RNAi-mediated knockdown of ADAR2 could regulate the A-to-I RNA-editing level and expression of CYP18A1.

(A, B) The expression level of CYP18A1 under crowding condition treated with dsCYP18A1 and dsADAR2 after 48 h by RT-qPCR and Western blot. (C) The expression level of ADAR2 under crowding condition treated with dsCYP18A1 and dsADAR2 after 48 h by RT-qPCR. (D) The proportion of editing individuals under crowding condition treated with dsCYP18A1 and dsADAR2 after 48 h. (E) The 20E titers under crowding condition treated with dsCYP18A1 and dsADAR2 after 48 h. (F) The proportion of winged offspring under crowding condition treated with dsCYP18A1 and dsADAR2 after 48 h. Asterisks indicate significant differences between the treatment and the corresponding control (Student’s t-test, * 0.01 < P < 0.05, **P < 0.01).

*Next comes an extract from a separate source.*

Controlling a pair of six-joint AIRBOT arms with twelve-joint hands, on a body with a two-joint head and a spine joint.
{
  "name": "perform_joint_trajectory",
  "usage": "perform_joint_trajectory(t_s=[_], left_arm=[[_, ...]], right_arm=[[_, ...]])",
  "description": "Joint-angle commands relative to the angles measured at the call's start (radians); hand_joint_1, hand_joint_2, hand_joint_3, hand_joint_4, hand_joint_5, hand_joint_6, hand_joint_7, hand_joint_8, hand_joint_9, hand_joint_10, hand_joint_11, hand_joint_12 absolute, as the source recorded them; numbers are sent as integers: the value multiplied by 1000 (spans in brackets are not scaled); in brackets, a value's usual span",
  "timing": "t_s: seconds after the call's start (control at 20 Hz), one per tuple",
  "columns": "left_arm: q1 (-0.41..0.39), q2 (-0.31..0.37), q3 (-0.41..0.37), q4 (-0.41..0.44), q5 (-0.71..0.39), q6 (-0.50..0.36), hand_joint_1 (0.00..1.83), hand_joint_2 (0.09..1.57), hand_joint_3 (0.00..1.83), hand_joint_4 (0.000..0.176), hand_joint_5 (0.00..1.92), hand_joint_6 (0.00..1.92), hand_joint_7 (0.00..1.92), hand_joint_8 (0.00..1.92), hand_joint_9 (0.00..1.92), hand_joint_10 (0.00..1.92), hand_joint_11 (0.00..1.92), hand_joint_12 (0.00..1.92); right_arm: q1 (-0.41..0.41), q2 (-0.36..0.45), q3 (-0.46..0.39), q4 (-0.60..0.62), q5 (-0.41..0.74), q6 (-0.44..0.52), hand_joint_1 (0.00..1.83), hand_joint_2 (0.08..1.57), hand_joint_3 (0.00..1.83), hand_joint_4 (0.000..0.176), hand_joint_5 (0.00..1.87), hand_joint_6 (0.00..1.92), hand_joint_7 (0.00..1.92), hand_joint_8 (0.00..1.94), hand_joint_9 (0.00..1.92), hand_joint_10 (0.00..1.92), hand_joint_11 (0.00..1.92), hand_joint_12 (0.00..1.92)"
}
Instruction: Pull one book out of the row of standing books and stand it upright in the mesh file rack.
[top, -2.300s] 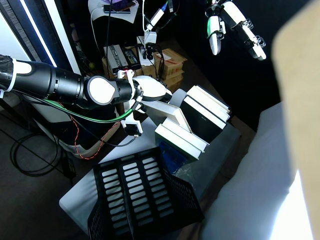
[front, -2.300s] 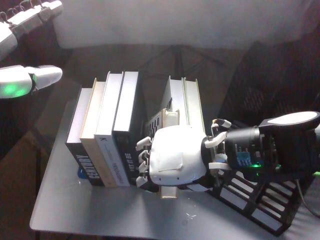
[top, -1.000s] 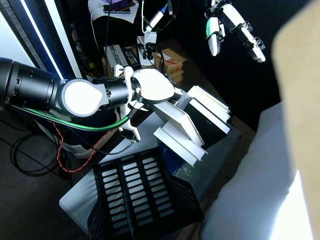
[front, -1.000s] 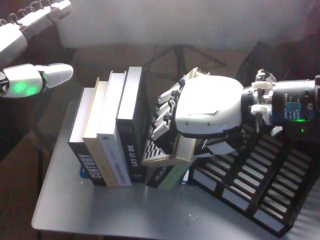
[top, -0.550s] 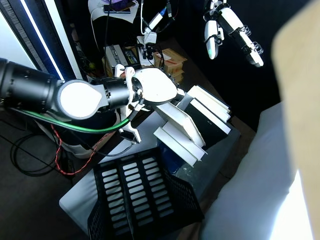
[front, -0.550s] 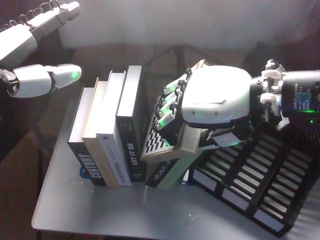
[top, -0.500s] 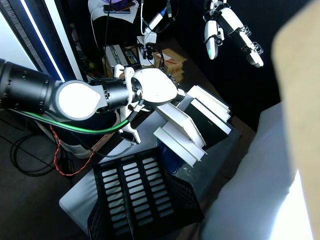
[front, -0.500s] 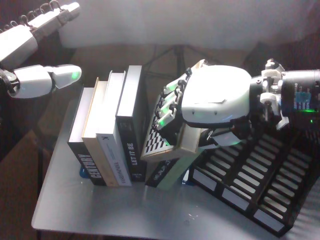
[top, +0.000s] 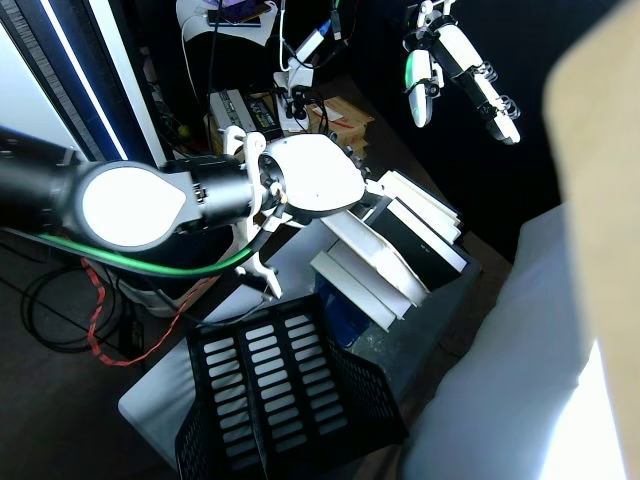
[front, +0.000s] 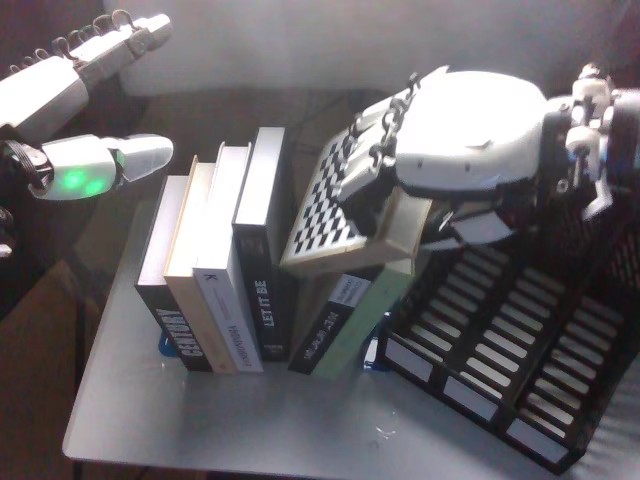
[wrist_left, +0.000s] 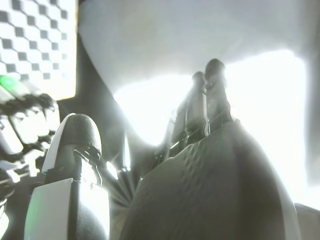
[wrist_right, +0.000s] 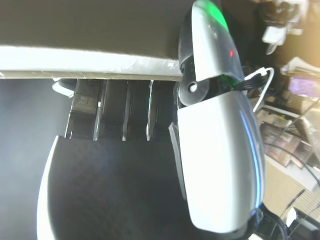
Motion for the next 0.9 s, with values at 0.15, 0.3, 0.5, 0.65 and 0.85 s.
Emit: perform_joint_trajectory(t_s=[0.15,0.3,0.5,0.65,0.85], left_arm=[[-15,-2,11,-16,-118,-3,698,1290,3,30,50,7,0,0,0,0,0,0],[-22,-11,20,-8,-110,-3,741,1287,1,30,57,7,0,0,0,0,0,0],[-22,-14,23,-7,-109,-3,763,1285,0,30,58,7,0,0,0,0,0,0],[-23,-17,25,-6,-110,-3,757,1287,0,25,61,7,0,0,0,0,0,0],[-26,-17,25,-1,-109,-3,738,1285,0,26,50,6,0,0,0,0,0,0]], right_arm=[[35,52,8,54,-21,8,1338,1226,2,0,783,1272,777,1322,629,1601,229,1919],[64,77,5,58,-20,14,1341,1218,0,0,782,1289,794,1246,671,1581,290,1918],[112,106,0,34,-18,46,1339,1218,15,0,825,1054,782,1433,628,1709,302,1921],[169,135,-8,12,-19,60,1348,1206,3,0,777,1160,786,1298,762,1588,638,1921],[228,155,-7,-8,-25,68,1220,1205,1,0,894,952,765,1580,571,1865,245,1921]])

miR-3036-5p targets on CYP18A1 in Metopolophium dirhodum.

(A) The putative miR-3036-5p binding sites in CYP18A1. (B) The expression level of miR-3036-5p under normal and crowding conditions. (C) Interactions between miR-3036-5p and CYP18A1 determined by RNA-binding protein immunoprecipitation (RIP) in vivo. (D) Dual-luciferase reporter assays through co-transfection of miR-3036-5p agomir with recombinant pmirGLO vectors containing wild-type (wt), edited (edit) or mutated (mt) binding sites. (E) Co-localization of miR-3036-5p and CYP18A1 by fluorescence in situ hybridization (FISH) assay. Asterisks indicate significant differences between the treatment and the corresponding control (Student’s t-test, * 0.01 < P < 0.05, **P < 0.01). Different lowercase letters represent significant differences (one-way ANOVA followed by Tukey’s multiple comparison tests, P < 0.05).

miR-3036-5p regulates transgenerational wing dimorphism by targeting CYP18A1 in Metopolophium dirhodum.

(A) Schematic diagram for normal condition. (B) The expression level of miR-3036-5p under normal condition treated with miR-3036-5p agomir or antagomir after 48 h. (C and D) The expression level of CYP18A1 under normal condition treated with miR-3036-5p agomir or antagomir after 48 h by RT-qPCR (C) and Western blot (D). (E) The 20E titers under normal condition treated with miR-3036-5p agomir or antagomir after 48 h. (F) The proportion of winged offspring under under normal condition treated with miR-3036-5p agomir or antagomir after 48 h. (G) Schematic diagram for crowding condition. (H) The expression level of miR-3036-5p under crowding condition treated with miR-3036-5p agomir or antagomir after 48 h. (I and J) The expression level of CYP18A1 under crowding condition treated with miR-3036-5p agomir or antagomir after 48 h by RT-qPCR (I) and Western blot (J). (K) The 20E titers under crowding condition treated with miR-3036-5p agomir or antagomir after 48 h. (L) The proportion of winged offspring under under crowding condition treated with miR-3036-5p agomir or antagomir after 48 h. Asterisks indicate significant differences between the treatment and the corresponding control (Student’s t-test, * 0.01 < P < 0.05, **P < 0.01).

Schematic model of the miR-3036-5p-mediated control of transgenerational wing dimorphism by targeting CYP18A1 in Metopolophium dirhodum.

The components that are less active or inactive are shown in grey.

Venn diagram of functional annotation based on five databases for Metopolophium dirhodum.

The proportion of A-to-I RNA-editing individuals for genes involved in 20E biosynthesis and metabolism under normal and crowding conditions.

The relative expression for genes involved in 20E biosynthesis and metabolism under normal and crowding conditions.

Bioinformatics analysis of the ADAR2 protein.

(A) Amino acid sequence alignment of ADAR2 homologs from Aphidoidea and other insect species. The identical and similar residues are respectively marked with black and gray backgrounds. (B) Phylogenetic tree constructed using the protein sequences of ADAR2 homologs from Aphidoidea and other insect species.